■ PROBLEM DESCRIPTION ■
Every entry must be echoed exactly.
##### INFORMATION GIVEN #####
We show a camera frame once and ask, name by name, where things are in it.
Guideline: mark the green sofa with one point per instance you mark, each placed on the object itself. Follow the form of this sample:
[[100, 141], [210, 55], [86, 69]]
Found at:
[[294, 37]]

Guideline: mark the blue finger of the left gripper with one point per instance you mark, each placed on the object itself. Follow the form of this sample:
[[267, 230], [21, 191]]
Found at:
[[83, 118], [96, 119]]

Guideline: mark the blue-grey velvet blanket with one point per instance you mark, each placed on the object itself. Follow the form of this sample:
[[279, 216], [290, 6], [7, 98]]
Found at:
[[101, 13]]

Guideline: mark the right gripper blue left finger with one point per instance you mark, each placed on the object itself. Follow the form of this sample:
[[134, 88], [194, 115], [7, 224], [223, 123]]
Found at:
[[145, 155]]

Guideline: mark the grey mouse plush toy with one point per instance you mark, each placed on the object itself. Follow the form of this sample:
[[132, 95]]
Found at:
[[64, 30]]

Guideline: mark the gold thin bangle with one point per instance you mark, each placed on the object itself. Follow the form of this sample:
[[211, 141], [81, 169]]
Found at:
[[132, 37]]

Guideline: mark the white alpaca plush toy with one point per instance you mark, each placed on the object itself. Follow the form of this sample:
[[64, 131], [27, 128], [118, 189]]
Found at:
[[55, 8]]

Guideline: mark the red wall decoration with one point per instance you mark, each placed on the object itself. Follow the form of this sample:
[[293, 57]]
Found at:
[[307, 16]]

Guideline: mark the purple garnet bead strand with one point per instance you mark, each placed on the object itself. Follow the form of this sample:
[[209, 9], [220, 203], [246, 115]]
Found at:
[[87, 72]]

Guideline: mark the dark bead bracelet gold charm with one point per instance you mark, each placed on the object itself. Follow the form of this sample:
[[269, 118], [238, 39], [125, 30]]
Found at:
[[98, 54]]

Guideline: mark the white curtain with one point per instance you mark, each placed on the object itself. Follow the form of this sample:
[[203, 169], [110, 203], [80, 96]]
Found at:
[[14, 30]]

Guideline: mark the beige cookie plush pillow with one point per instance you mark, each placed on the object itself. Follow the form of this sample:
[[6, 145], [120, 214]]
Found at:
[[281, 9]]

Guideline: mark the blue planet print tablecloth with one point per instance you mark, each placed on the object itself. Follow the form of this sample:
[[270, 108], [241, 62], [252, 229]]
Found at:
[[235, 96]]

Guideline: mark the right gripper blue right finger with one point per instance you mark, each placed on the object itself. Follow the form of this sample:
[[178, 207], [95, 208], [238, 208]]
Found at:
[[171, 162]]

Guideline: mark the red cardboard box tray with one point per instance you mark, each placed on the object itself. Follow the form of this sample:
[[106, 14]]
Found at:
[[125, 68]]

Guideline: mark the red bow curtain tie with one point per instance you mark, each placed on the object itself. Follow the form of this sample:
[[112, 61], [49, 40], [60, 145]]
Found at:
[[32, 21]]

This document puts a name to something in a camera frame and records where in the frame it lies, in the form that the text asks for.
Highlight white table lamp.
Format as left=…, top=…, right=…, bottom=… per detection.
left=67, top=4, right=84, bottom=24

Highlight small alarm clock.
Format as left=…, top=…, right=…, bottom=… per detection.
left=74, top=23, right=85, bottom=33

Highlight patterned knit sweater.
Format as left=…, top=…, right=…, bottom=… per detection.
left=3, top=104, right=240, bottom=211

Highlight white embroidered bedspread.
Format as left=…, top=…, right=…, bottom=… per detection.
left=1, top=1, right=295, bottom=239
#####
■ RESPONSE BELOW ■
We show a camera frame once and ask, name by name, where things are in it.
Guideline: mark the green sofa with one point per instance you mark, each placed on the object itself. Follow the form of this sample:
[[100, 141], [210, 55], [86, 69]]
Found at:
[[294, 37]]

Guideline: mark the blue finger of the left gripper with one point per instance you mark, each placed on the object itself. Follow the form of this sample:
[[267, 230], [21, 191]]
Found at:
[[83, 118], [96, 119]]

Guideline: mark the blue-grey velvet blanket with one point per instance you mark, each placed on the object itself. Follow the form of this sample:
[[279, 216], [290, 6], [7, 98]]
Found at:
[[101, 13]]

Guideline: mark the right gripper blue left finger with one point per instance you mark, each placed on the object itself. Follow the form of this sample:
[[134, 88], [194, 115], [7, 224], [223, 123]]
Found at:
[[145, 155]]

Guideline: mark the grey mouse plush toy with one point per instance you mark, each placed on the object itself. Follow the form of this sample:
[[132, 95]]
Found at:
[[64, 30]]

Guideline: mark the gold thin bangle with one point per instance you mark, each placed on the object itself. Follow the form of this sample:
[[211, 141], [81, 169]]
Found at:
[[132, 37]]

Guideline: mark the white alpaca plush toy with one point per instance you mark, each placed on the object itself. Follow the form of this sample:
[[64, 131], [27, 128], [118, 189]]
Found at:
[[55, 8]]

Guideline: mark the red wall decoration with one point per instance you mark, each placed on the object itself. Follow the form of this sample:
[[293, 57]]
Found at:
[[307, 16]]

Guideline: mark the purple garnet bead strand with one point per instance you mark, each placed on the object itself. Follow the form of this sample:
[[209, 9], [220, 203], [246, 115]]
Found at:
[[87, 72]]

Guideline: mark the dark bead bracelet gold charm with one point per instance you mark, each placed on the object itself. Follow the form of this sample:
[[269, 118], [238, 39], [125, 30]]
Found at:
[[98, 54]]

Guideline: mark the white curtain with one point per instance you mark, each placed on the object itself. Follow the form of this sample:
[[203, 169], [110, 203], [80, 96]]
Found at:
[[14, 30]]

Guideline: mark the beige cookie plush pillow with one point per instance you mark, each placed on the object itself. Follow the form of this sample:
[[6, 145], [120, 214]]
Found at:
[[281, 9]]

Guideline: mark the blue planet print tablecloth with one point per instance you mark, each placed on the object itself. Follow the form of this sample:
[[270, 108], [241, 62], [252, 229]]
Found at:
[[235, 96]]

Guideline: mark the right gripper blue right finger with one point per instance you mark, each placed on the object itself. Follow the form of this sample:
[[178, 207], [95, 208], [238, 208]]
Found at:
[[171, 162]]

Guideline: mark the red cardboard box tray with one point per instance you mark, each placed on the object itself. Follow the form of this sample:
[[106, 14]]
Found at:
[[125, 68]]

Guideline: mark the red bow curtain tie with one point per instance you mark, each placed on the object itself. Follow the form of this sample:
[[112, 61], [49, 40], [60, 145]]
Found at:
[[32, 21]]

This document puts a name to something in a camera frame and records where in the frame it lies, in the form that the text asks for.
Highlight white table lamp.
Format as left=…, top=…, right=…, bottom=… per detection.
left=67, top=4, right=84, bottom=24

Highlight small alarm clock.
Format as left=…, top=…, right=…, bottom=… per detection.
left=74, top=23, right=85, bottom=33

Highlight patterned knit sweater.
Format as left=…, top=…, right=…, bottom=… per detection.
left=3, top=104, right=240, bottom=211

Highlight white embroidered bedspread.
Format as left=…, top=…, right=…, bottom=… per detection.
left=1, top=1, right=295, bottom=239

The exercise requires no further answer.